What you are asked to do:
Tally the lines containing "thing" in this data. Respond with the tally alone.

[Dataset entries]
-*-

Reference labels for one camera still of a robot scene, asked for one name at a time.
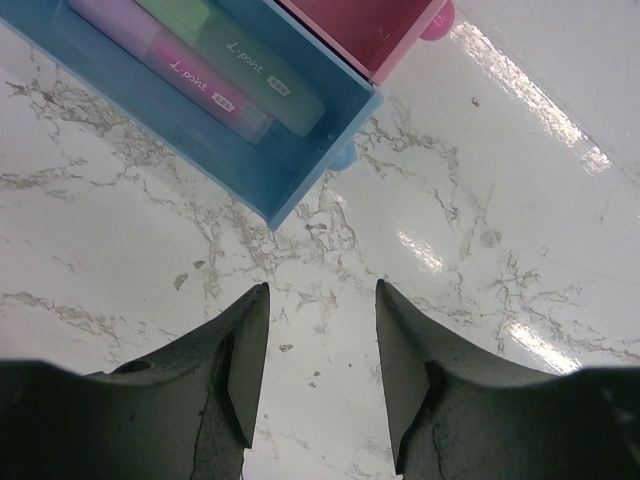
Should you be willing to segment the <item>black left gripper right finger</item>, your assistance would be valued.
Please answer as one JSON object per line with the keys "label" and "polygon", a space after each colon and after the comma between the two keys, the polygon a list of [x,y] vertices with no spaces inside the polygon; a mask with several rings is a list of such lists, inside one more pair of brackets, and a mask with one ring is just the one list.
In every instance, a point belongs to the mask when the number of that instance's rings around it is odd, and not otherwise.
{"label": "black left gripper right finger", "polygon": [[376,286],[395,472],[405,479],[635,479],[639,371],[552,375],[490,353]]}

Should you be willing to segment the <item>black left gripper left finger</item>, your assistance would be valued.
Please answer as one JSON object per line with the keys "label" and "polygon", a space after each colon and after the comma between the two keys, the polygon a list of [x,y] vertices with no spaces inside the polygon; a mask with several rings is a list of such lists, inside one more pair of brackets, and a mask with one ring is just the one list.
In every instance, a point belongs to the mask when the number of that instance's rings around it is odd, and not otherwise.
{"label": "black left gripper left finger", "polygon": [[1,364],[5,479],[237,479],[253,442],[267,284],[112,372]]}

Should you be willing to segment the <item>blue plastic bin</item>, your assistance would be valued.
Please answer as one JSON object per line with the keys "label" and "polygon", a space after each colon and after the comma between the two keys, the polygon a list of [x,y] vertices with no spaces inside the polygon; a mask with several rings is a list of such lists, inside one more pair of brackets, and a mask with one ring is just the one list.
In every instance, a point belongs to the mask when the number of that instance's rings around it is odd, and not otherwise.
{"label": "blue plastic bin", "polygon": [[5,1],[1,20],[278,228],[381,104],[376,88],[273,1],[209,1],[308,82],[326,107],[299,137],[275,117],[253,145],[75,13],[70,1]]}

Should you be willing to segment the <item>pink highlighter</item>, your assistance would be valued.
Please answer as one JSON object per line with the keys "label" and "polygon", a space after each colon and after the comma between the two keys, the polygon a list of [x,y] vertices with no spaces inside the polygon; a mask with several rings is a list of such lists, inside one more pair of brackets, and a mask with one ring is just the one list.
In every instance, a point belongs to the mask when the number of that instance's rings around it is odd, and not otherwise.
{"label": "pink highlighter", "polygon": [[137,2],[70,1],[69,7],[198,107],[256,145],[274,118]]}

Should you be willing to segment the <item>pink plastic bin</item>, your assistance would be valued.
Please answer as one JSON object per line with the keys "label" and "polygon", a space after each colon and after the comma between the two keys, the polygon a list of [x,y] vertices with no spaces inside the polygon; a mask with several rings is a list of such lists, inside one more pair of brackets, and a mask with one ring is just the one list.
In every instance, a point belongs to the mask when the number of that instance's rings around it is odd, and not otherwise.
{"label": "pink plastic bin", "polygon": [[280,4],[376,86],[417,40],[439,40],[455,21],[451,0],[282,0]]}

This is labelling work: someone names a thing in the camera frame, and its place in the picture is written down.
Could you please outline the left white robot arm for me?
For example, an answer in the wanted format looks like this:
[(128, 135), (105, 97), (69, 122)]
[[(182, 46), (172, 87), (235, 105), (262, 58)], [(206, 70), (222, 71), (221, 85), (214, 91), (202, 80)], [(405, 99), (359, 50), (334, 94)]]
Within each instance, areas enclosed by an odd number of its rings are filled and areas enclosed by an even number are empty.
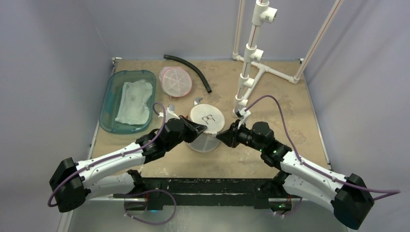
[(49, 180), (52, 194), (47, 205), (57, 207), (61, 213), (72, 211), (96, 195), (100, 187), (93, 188), (92, 185), (98, 181), (118, 171), (158, 160), (180, 143), (193, 142), (205, 130), (206, 125), (179, 116), (107, 155), (78, 162), (66, 158)]

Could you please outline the teal plastic bin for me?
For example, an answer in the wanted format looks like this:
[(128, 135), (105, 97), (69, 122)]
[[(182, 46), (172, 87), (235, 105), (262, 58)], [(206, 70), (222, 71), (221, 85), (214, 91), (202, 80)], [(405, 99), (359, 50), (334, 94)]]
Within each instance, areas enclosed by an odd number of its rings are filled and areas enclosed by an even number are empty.
[(101, 107), (99, 124), (106, 132), (135, 134), (150, 125), (156, 76), (147, 70), (119, 71), (111, 76)]

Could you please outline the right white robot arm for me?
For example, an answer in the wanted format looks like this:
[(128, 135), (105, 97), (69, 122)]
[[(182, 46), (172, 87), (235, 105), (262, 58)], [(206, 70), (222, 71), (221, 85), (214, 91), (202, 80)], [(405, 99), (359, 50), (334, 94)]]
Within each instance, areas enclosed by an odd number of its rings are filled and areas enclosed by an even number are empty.
[(350, 229), (359, 229), (374, 205), (360, 176), (334, 173), (298, 158), (295, 151), (274, 137), (266, 122), (256, 122), (248, 129), (237, 120), (216, 138), (231, 148), (242, 144), (260, 151), (264, 163), (279, 170), (271, 184), (276, 196), (288, 193), (316, 203)]

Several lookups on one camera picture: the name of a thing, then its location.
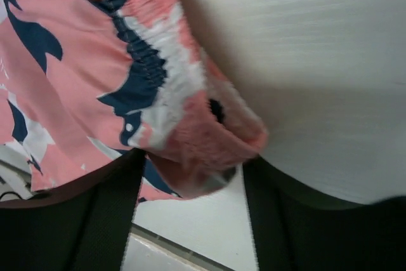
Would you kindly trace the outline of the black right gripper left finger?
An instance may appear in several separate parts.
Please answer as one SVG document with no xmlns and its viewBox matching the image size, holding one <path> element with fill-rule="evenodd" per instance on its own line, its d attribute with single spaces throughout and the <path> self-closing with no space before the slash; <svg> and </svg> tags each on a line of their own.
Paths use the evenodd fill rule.
<svg viewBox="0 0 406 271">
<path fill-rule="evenodd" d="M 1 203 L 1 270 L 120 270 L 145 152 L 31 199 Z"/>
</svg>

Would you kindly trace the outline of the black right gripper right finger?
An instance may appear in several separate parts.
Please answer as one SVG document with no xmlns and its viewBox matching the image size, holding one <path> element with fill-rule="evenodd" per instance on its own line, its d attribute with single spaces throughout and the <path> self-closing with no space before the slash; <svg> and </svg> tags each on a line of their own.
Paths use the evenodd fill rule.
<svg viewBox="0 0 406 271">
<path fill-rule="evenodd" d="M 319 192 L 257 158 L 242 167 L 260 270 L 404 270 L 405 198 Z"/>
</svg>

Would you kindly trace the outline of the pink shark print shorts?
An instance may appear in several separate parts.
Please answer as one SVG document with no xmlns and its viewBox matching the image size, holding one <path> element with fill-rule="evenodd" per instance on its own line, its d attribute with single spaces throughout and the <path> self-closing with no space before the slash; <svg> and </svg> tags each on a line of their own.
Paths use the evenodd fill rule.
<svg viewBox="0 0 406 271">
<path fill-rule="evenodd" d="M 32 192 L 142 149 L 140 202 L 193 199 L 266 140 L 180 0 L 1 0 L 1 145 Z"/>
</svg>

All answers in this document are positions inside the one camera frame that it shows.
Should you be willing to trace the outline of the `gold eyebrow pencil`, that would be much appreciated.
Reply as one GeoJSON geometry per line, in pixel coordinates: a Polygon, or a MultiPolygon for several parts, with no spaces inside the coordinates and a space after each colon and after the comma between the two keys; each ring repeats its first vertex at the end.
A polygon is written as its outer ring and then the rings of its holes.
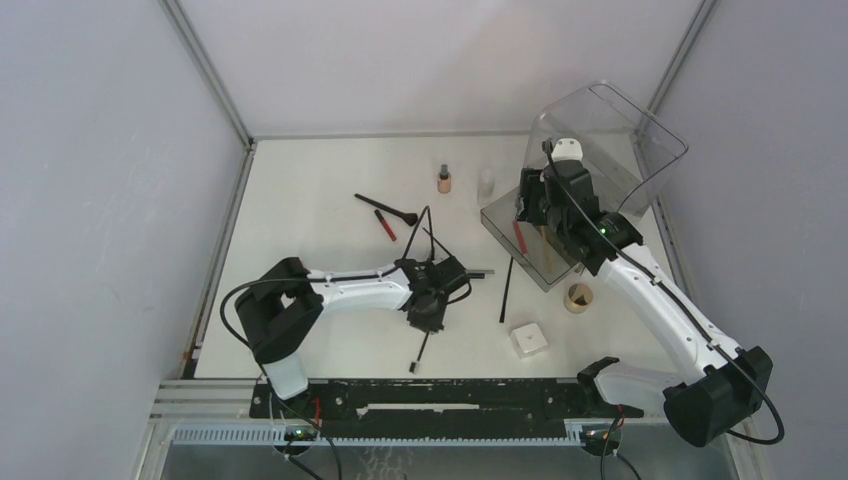
{"type": "Polygon", "coordinates": [[[539,227],[540,235],[542,238],[542,248],[543,248],[543,258],[545,261],[545,272],[550,274],[552,270],[551,266],[551,257],[550,257],[550,244],[548,242],[547,230],[546,227],[539,227]]]}

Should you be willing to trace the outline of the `red lip gloss black cap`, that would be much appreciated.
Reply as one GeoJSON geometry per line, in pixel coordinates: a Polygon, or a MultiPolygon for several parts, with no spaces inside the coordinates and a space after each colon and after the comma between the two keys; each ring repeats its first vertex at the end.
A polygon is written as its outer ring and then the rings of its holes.
{"type": "Polygon", "coordinates": [[[375,215],[375,217],[377,218],[378,222],[380,223],[380,225],[381,225],[382,229],[384,230],[384,232],[385,232],[385,233],[386,233],[386,235],[388,236],[388,238],[389,238],[392,242],[396,242],[396,241],[397,241],[397,236],[396,236],[396,234],[394,233],[394,231],[391,229],[391,227],[390,227],[389,223],[387,222],[387,220],[385,219],[385,217],[384,217],[384,215],[383,215],[382,211],[381,211],[380,209],[375,209],[375,210],[374,210],[374,215],[375,215]]]}

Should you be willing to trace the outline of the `red lip gloss silver cap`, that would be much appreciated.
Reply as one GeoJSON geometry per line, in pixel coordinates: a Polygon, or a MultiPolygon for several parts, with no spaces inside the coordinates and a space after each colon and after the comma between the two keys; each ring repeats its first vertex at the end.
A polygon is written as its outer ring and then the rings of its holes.
{"type": "Polygon", "coordinates": [[[519,251],[522,256],[525,256],[528,254],[528,248],[521,227],[517,221],[513,221],[512,226],[516,236],[519,251]]]}

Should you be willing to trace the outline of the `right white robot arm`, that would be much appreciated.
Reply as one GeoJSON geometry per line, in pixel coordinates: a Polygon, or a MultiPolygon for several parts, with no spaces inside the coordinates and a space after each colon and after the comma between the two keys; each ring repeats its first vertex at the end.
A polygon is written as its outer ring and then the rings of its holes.
{"type": "Polygon", "coordinates": [[[615,405],[663,414],[687,443],[703,447],[761,406],[774,367],[759,347],[745,349],[665,274],[642,234],[622,214],[601,209],[590,172],[578,160],[520,173],[516,219],[545,226],[566,254],[629,305],[668,354],[673,371],[606,357],[583,370],[578,402],[592,416],[615,405]]]}

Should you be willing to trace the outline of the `black makeup brush front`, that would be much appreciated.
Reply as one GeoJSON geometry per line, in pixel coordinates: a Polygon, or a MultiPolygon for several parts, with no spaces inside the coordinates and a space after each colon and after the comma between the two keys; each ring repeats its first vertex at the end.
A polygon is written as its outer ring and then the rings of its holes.
{"type": "Polygon", "coordinates": [[[420,367],[420,364],[421,364],[421,361],[422,361],[422,358],[423,358],[423,355],[424,355],[424,352],[425,352],[425,349],[427,347],[427,344],[428,344],[430,337],[431,337],[430,333],[426,333],[424,335],[422,342],[420,344],[420,347],[418,349],[418,352],[416,354],[416,357],[410,362],[408,371],[413,375],[415,375],[418,372],[418,369],[420,367]]]}

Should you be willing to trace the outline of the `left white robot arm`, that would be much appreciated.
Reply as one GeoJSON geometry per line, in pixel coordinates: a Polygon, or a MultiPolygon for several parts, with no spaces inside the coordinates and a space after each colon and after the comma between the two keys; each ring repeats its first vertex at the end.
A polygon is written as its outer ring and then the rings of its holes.
{"type": "Polygon", "coordinates": [[[372,270],[324,272],[298,257],[279,261],[260,279],[228,292],[219,307],[233,305],[246,345],[274,391],[274,404],[290,417],[305,414],[313,394],[297,351],[323,315],[347,311],[405,313],[426,334],[444,328],[449,305],[471,293],[467,269],[454,256],[440,262],[401,258],[372,270]]]}

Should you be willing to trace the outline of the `clear acrylic organizer box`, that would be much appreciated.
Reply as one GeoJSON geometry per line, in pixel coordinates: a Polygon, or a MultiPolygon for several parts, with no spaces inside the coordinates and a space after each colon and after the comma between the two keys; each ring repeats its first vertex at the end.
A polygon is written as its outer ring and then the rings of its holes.
{"type": "Polygon", "coordinates": [[[534,119],[518,184],[481,211],[484,227],[545,292],[642,239],[637,224],[689,145],[599,80],[534,119]]]}

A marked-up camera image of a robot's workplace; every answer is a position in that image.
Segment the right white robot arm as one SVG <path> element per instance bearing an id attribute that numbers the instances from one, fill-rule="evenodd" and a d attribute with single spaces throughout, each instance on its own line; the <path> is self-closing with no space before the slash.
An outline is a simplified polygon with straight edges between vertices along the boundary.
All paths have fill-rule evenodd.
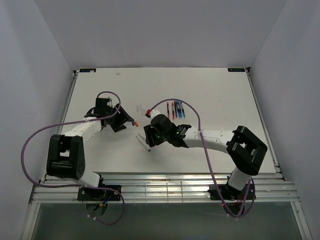
<path id="1" fill-rule="evenodd" d="M 176 148 L 203 148 L 228 154 L 235 164 L 227 184 L 226 194 L 237 199 L 244 193 L 252 176 L 258 175 L 268 147 L 247 127 L 239 125 L 233 131 L 199 130 L 188 125 L 175 125 L 159 111 L 146 114 L 150 124 L 143 127 L 149 147 L 164 142 Z"/>

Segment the purple capped marker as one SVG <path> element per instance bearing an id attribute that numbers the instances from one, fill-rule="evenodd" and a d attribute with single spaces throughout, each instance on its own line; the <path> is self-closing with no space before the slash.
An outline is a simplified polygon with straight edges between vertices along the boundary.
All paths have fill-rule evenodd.
<path id="1" fill-rule="evenodd" d="M 146 143 L 146 141 L 142 140 L 141 138 L 138 137 L 138 135 L 136 136 L 137 140 L 139 141 L 139 143 L 148 151 L 151 151 L 150 146 Z"/>

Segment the green pen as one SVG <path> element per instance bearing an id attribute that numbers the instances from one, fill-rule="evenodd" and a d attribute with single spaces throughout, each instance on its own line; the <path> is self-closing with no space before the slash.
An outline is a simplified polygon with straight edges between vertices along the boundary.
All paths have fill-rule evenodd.
<path id="1" fill-rule="evenodd" d="M 185 110 L 184 110 L 184 105 L 183 103 L 180 101 L 180 108 L 181 108 L 181 112 L 182 112 L 182 115 L 183 115 L 183 118 L 186 118 L 186 114 L 185 114 Z"/>

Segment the dark blue pen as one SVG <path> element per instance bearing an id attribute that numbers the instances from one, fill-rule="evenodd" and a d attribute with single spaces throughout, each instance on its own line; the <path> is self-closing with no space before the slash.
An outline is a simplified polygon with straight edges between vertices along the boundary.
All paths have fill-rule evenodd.
<path id="1" fill-rule="evenodd" d="M 173 104 L 174 104 L 175 118 L 178 119 L 179 116 L 178 116 L 178 110 L 177 110 L 177 103 L 176 103 L 176 101 L 174 101 Z"/>

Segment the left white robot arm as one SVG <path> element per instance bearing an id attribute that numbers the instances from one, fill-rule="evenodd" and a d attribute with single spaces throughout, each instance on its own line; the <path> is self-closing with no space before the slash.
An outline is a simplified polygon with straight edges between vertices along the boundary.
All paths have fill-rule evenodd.
<path id="1" fill-rule="evenodd" d="M 85 143 L 107 126 L 115 133 L 126 129 L 126 122 L 134 124 L 135 120 L 119 104 L 113 106 L 110 98 L 97 97 L 95 106 L 84 115 L 84 123 L 63 134 L 51 136 L 46 174 L 89 186 L 88 193 L 95 200 L 102 199 L 106 195 L 106 187 L 101 184 L 99 174 L 86 168 Z"/>

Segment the orange red pen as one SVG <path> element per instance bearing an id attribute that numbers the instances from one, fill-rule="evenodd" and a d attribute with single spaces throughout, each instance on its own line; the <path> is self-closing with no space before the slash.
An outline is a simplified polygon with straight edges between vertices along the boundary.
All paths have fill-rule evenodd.
<path id="1" fill-rule="evenodd" d="M 172 120 L 175 120 L 175 105 L 174 102 L 171 102 L 171 111 L 172 111 Z"/>

-*-

Solution:
2